• Prompt
Of all the lines in the records below, copy only those that contain the string "text".

• Records shown

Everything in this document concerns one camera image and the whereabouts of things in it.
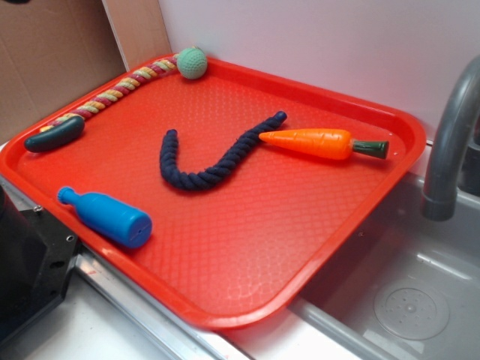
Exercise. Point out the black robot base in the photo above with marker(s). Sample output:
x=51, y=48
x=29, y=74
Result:
x=38, y=254

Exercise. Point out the orange toy carrot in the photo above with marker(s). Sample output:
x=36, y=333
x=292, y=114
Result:
x=333, y=144

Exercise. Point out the red plastic tray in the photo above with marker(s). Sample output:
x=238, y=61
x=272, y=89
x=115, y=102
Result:
x=233, y=255

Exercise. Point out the blue toy bottle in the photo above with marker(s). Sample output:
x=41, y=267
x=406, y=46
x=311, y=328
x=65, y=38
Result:
x=116, y=220

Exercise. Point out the dark green toy cucumber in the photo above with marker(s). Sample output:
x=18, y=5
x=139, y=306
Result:
x=57, y=136

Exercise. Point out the grey plastic sink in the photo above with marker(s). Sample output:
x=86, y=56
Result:
x=402, y=286

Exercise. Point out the grey faucet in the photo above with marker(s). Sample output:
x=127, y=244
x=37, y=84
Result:
x=454, y=158

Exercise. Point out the brown cardboard panel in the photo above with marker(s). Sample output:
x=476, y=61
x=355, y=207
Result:
x=53, y=52

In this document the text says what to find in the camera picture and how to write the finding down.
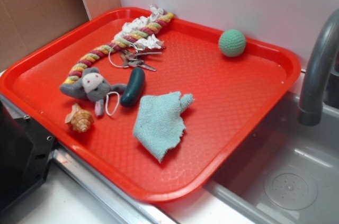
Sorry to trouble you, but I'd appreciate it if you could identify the light blue cloth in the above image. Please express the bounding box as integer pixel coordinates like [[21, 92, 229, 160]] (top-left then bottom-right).
[[133, 92, 194, 163]]

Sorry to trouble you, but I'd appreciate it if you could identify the tan spiral seashell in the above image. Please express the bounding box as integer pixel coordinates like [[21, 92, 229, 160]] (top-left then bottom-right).
[[65, 103, 94, 133]]

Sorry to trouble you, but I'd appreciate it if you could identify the red plastic tray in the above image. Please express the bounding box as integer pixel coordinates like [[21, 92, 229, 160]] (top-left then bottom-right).
[[1, 8, 301, 203]]

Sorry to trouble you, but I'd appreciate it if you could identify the grey plush mouse toy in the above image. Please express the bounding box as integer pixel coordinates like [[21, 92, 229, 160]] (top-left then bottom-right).
[[59, 67, 127, 118]]

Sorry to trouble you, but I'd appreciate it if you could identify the green knitted ball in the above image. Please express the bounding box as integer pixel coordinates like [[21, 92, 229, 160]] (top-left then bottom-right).
[[218, 29, 246, 57]]

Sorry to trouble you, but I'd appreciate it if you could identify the silver key bunch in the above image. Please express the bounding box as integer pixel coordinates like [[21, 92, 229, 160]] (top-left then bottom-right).
[[108, 44, 166, 71]]

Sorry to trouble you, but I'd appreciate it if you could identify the brown cardboard panel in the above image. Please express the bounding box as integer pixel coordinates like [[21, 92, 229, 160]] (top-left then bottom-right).
[[1, 0, 121, 70]]

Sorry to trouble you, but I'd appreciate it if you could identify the grey plastic toy sink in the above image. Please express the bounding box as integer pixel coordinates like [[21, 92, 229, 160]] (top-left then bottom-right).
[[206, 93, 338, 223]]

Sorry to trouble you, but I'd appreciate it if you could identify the grey toy faucet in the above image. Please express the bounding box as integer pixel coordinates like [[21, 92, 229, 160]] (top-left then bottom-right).
[[298, 10, 338, 126]]

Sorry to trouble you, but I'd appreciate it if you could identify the dark green toy cucumber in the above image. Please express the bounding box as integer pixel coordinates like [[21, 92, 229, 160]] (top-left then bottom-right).
[[120, 67, 146, 107]]

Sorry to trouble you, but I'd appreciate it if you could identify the multicolour braided rope toy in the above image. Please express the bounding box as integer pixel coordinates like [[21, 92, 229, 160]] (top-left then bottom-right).
[[64, 13, 174, 84]]

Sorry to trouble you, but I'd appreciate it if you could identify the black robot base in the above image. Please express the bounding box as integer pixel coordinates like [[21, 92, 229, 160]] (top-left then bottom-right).
[[1, 104, 56, 214]]

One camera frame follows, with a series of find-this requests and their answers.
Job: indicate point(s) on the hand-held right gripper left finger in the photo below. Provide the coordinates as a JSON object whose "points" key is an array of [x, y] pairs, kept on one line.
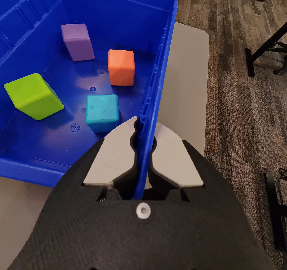
{"points": [[112, 160]]}

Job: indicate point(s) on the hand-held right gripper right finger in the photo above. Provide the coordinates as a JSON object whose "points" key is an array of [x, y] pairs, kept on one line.
{"points": [[177, 162]]}

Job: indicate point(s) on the light blue cube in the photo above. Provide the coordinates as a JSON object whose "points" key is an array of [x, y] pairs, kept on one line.
{"points": [[102, 113]]}

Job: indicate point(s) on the orange cube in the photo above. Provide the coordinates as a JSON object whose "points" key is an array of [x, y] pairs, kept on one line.
{"points": [[121, 68]]}

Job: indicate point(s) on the green cube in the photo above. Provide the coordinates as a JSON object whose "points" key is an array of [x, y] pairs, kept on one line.
{"points": [[33, 95]]}

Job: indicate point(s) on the purple cube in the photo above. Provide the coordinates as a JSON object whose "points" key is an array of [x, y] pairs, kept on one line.
{"points": [[77, 43]]}

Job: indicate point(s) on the blue plastic bin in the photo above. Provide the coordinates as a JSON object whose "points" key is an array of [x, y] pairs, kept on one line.
{"points": [[112, 16]]}

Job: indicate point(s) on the grey desk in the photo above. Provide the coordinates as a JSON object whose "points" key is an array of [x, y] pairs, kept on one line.
{"points": [[186, 83]]}

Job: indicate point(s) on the black table frame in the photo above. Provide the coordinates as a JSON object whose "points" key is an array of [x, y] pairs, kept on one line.
{"points": [[264, 48], [275, 207]]}

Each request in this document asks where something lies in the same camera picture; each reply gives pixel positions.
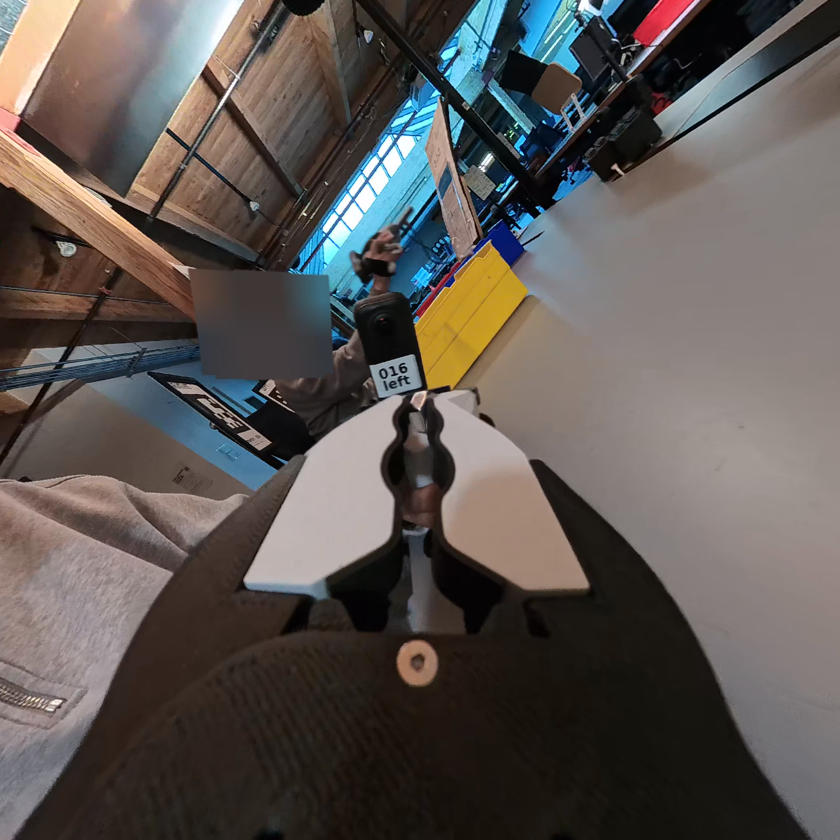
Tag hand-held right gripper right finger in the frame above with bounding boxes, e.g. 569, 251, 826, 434
428, 398, 593, 598

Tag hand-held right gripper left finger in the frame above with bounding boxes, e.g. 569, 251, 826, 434
243, 397, 406, 600

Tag grey desk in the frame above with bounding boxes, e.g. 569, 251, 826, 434
453, 36, 840, 840

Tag black devices on desk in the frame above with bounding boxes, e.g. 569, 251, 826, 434
586, 74, 665, 183

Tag person's left hand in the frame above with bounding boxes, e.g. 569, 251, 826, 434
404, 484, 442, 530

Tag small red plastic bin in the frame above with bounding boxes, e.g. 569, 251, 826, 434
415, 269, 460, 319

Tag black office chair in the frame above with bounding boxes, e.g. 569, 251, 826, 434
252, 394, 316, 464

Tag yellow plastic bin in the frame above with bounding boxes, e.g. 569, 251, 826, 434
413, 239, 530, 395

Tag blue plastic bin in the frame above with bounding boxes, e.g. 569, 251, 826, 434
489, 220, 527, 267

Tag black printed sign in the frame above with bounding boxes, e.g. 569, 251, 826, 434
147, 370, 278, 455

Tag tall cardboard sheet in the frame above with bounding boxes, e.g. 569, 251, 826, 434
424, 98, 484, 258

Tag black metal pole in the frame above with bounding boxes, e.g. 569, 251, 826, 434
357, 0, 549, 210

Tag large cardboard box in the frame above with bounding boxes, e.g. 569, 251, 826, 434
0, 379, 261, 494

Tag grey hooded sweatshirt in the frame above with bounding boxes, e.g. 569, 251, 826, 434
0, 474, 266, 840

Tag metal ceiling pipe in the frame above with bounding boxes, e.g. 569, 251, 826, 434
147, 0, 291, 222

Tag large red plastic bin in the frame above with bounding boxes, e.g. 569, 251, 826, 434
632, 0, 698, 48

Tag metal ventilation duct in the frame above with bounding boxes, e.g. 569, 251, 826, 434
18, 0, 245, 193

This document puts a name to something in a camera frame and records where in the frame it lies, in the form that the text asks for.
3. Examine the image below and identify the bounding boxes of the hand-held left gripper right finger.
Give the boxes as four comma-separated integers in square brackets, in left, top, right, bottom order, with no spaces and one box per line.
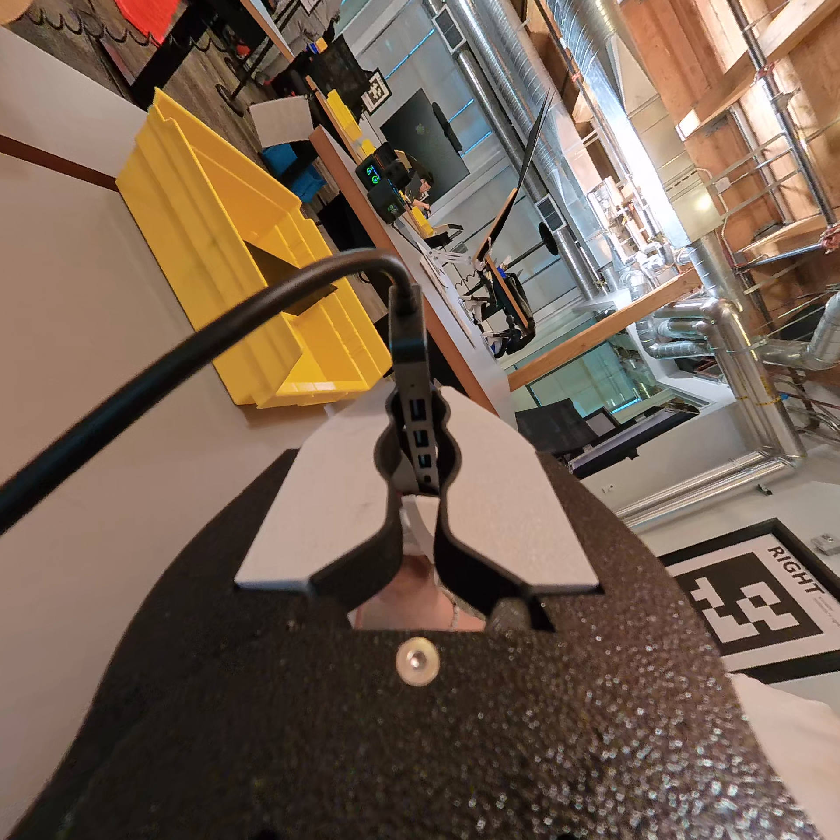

• Solution for this exercise
In this document the text says what to find in the camera picture and how to write the finding down.
This document puts a name to something in a camera frame and records where in the frame it lies, in the form that the text asks for.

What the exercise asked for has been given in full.